WORK INSTRUCTION
Below are entries with pictures among them; reproduce exactly, and only, the lines from the one containing "(102, 360) foam" down to the one containing "Picture size 573", without the pictures.

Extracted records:
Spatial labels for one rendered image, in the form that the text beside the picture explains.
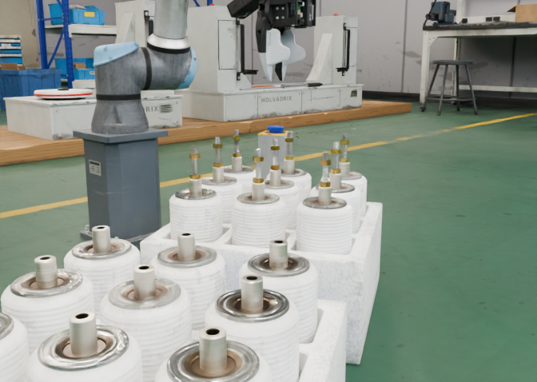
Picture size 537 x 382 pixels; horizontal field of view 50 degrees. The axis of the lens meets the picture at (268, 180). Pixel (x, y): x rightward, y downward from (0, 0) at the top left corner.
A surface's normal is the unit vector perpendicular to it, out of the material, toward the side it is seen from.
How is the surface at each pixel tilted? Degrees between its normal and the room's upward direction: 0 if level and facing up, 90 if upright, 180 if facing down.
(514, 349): 0
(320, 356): 0
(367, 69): 90
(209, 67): 90
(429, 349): 0
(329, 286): 90
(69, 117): 90
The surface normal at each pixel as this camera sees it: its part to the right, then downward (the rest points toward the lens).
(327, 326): 0.00, -0.98
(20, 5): 0.71, 0.15
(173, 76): 0.47, 0.55
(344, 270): -0.26, 0.21
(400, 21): -0.70, 0.15
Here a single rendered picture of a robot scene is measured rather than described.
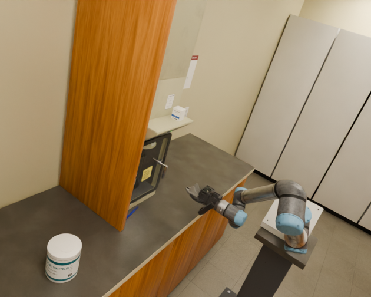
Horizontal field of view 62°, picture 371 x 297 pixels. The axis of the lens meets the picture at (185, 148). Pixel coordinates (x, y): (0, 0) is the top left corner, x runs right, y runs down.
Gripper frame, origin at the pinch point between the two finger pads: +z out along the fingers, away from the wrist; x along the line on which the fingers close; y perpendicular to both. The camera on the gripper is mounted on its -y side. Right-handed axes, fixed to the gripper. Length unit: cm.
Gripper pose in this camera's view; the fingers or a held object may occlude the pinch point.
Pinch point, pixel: (187, 189)
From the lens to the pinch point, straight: 173.5
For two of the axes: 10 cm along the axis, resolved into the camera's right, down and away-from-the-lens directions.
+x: -5.4, 2.5, -8.1
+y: 2.6, -8.6, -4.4
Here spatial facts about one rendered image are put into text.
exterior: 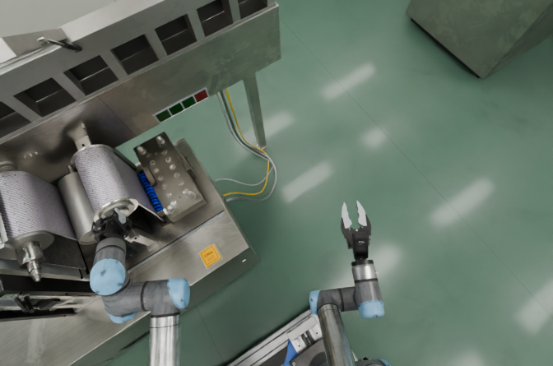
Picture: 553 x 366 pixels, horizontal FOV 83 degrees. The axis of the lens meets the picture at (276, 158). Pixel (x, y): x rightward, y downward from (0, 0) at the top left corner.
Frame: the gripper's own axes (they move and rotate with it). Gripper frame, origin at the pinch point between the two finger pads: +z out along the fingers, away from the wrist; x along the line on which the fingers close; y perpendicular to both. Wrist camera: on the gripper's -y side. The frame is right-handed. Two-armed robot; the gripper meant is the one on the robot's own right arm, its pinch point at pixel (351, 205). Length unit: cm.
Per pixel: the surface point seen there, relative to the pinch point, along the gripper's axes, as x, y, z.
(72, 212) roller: -99, -13, 8
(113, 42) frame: -65, -45, 49
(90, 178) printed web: -88, -20, 17
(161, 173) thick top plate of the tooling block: -78, 10, 28
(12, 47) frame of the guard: -51, -81, 10
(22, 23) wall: -252, 61, 223
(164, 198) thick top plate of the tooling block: -76, 10, 16
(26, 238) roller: -99, -28, -4
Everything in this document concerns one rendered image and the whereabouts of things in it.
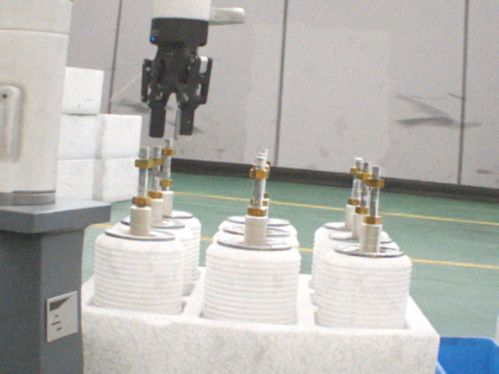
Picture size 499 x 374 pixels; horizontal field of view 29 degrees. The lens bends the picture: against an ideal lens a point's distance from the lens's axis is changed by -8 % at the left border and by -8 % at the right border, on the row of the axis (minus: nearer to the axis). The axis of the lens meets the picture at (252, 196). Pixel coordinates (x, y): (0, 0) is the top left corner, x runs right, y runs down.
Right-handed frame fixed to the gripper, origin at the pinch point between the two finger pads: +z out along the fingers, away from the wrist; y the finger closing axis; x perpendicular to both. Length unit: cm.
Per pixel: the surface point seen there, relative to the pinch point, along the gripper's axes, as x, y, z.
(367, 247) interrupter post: 4.2, 33.6, 10.1
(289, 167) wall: 325, -406, 28
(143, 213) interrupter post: -14.3, 20.1, 8.3
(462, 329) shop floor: 81, -20, 36
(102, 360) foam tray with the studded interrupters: -20.6, 23.7, 22.9
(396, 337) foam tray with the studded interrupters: 2.9, 40.9, 18.1
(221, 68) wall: 297, -446, -32
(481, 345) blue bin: 32.7, 27.4, 25.0
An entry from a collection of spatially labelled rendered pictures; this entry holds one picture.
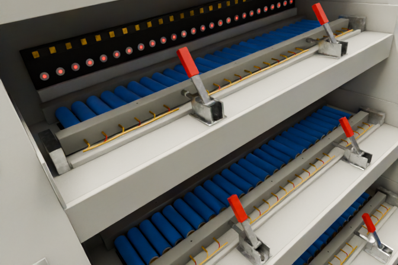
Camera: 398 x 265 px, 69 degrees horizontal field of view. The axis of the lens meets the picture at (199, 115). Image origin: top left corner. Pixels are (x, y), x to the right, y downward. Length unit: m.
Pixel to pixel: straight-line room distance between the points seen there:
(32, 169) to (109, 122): 0.11
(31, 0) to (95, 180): 0.16
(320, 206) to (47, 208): 0.38
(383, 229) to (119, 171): 0.60
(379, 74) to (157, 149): 0.51
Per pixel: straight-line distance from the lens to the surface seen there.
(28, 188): 0.27
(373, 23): 0.67
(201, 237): 0.43
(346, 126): 0.57
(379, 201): 0.78
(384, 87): 0.70
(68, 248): 0.29
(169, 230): 0.45
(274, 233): 0.46
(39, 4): 0.29
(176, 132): 0.33
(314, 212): 0.50
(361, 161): 0.58
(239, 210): 0.40
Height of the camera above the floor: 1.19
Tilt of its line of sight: 12 degrees down
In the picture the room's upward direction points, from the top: 19 degrees counter-clockwise
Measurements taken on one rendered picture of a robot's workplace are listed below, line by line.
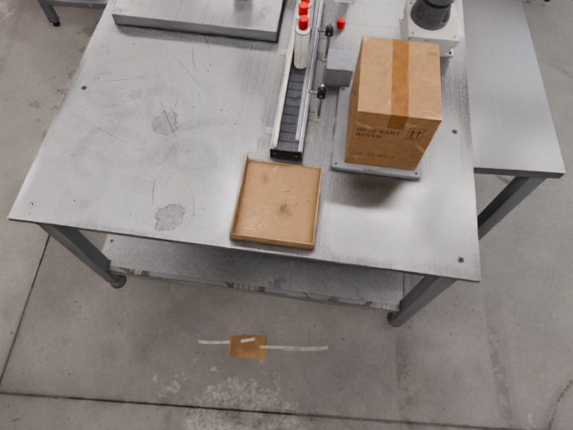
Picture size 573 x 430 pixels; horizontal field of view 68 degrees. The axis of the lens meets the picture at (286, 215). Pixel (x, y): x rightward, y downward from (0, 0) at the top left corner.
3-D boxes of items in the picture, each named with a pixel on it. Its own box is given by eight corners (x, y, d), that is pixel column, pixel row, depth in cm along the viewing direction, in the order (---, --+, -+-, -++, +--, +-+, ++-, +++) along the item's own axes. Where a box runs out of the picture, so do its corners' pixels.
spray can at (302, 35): (294, 58, 162) (297, 12, 144) (308, 60, 162) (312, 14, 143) (292, 68, 160) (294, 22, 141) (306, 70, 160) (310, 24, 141)
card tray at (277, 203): (247, 159, 148) (246, 153, 144) (321, 168, 147) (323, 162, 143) (230, 238, 135) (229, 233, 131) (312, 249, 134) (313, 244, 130)
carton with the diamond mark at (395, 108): (350, 95, 159) (362, 35, 134) (414, 101, 158) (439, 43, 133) (344, 163, 146) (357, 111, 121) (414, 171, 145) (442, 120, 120)
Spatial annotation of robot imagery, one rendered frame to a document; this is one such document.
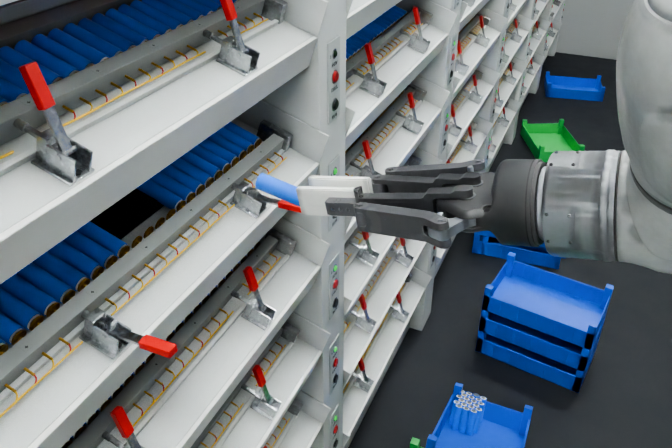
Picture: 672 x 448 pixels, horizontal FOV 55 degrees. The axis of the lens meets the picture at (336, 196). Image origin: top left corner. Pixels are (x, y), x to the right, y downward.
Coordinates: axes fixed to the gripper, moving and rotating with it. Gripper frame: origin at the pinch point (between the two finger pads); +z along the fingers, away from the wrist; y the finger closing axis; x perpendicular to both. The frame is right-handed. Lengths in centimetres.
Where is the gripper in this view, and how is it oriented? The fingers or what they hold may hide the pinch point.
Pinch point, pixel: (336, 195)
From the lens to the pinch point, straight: 64.3
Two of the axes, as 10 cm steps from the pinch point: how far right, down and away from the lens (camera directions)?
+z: -8.8, -0.3, 4.8
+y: -4.4, 4.6, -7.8
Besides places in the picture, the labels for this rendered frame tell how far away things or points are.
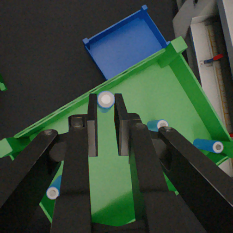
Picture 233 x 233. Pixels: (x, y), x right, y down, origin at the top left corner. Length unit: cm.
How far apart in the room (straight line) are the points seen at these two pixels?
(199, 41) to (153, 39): 21
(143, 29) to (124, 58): 16
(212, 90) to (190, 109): 42
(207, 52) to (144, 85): 49
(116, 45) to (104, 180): 65
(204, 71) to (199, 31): 16
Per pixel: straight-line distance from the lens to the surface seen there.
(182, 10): 90
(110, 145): 34
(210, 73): 80
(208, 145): 33
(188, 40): 94
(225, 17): 67
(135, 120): 15
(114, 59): 86
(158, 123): 28
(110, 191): 35
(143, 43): 91
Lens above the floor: 82
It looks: 85 degrees down

OUTPUT BELOW
(102, 360) foam tray with the studded interrupters: -20.6, 23.7, 22.9
(396, 337) foam tray with the studded interrupters: 2.9, 40.9, 18.1
(221, 68) wall: 297, -446, -32
(481, 345) blue bin: 32.7, 27.4, 25.0
An entry from a collection of spatially labelled rendered pictures; this entry holds one picture.
Camera: 398 x 265 px, 69 degrees horizontal field of view. The axis of the lens meets the picture at (199, 115). Image origin: top left corner. Pixels are (x, y), x to the right, y downward. Length unit: m.
Pixel to pixel: straight-line room distance between the points seen there:
(32, 169) to (109, 122): 0.11
(31, 0) to (95, 180): 0.16
(320, 206) to (47, 208): 0.38
(383, 229) to (119, 171): 0.60
(379, 74) to (157, 149): 0.51
Per pixel: straight-line distance from the lens to the surface seen there.
(28, 188): 0.27
(373, 23): 0.67
(201, 237): 0.43
(346, 126): 0.57
(379, 201): 0.78
(384, 87): 0.70
(68, 248): 0.29
(169, 230): 0.45
(274, 233): 0.46
(39, 4): 0.29
(176, 132): 0.33
(314, 212): 0.50
(361, 161): 0.58
(239, 210): 0.40
Height of the camera above the floor: 1.19
Tilt of its line of sight: 12 degrees down
In the picture the room's upward direction points, from the top: 19 degrees counter-clockwise
Measurements taken on one rendered picture of a robot's workplace are listed below, line by line.
Picture size 573 x 430 pixels; horizontal field of view 68 degrees. The axis of the lens meets the picture at (286, 215). Pixel (x, y): x rightward, y downward from (0, 0) at the top left corner.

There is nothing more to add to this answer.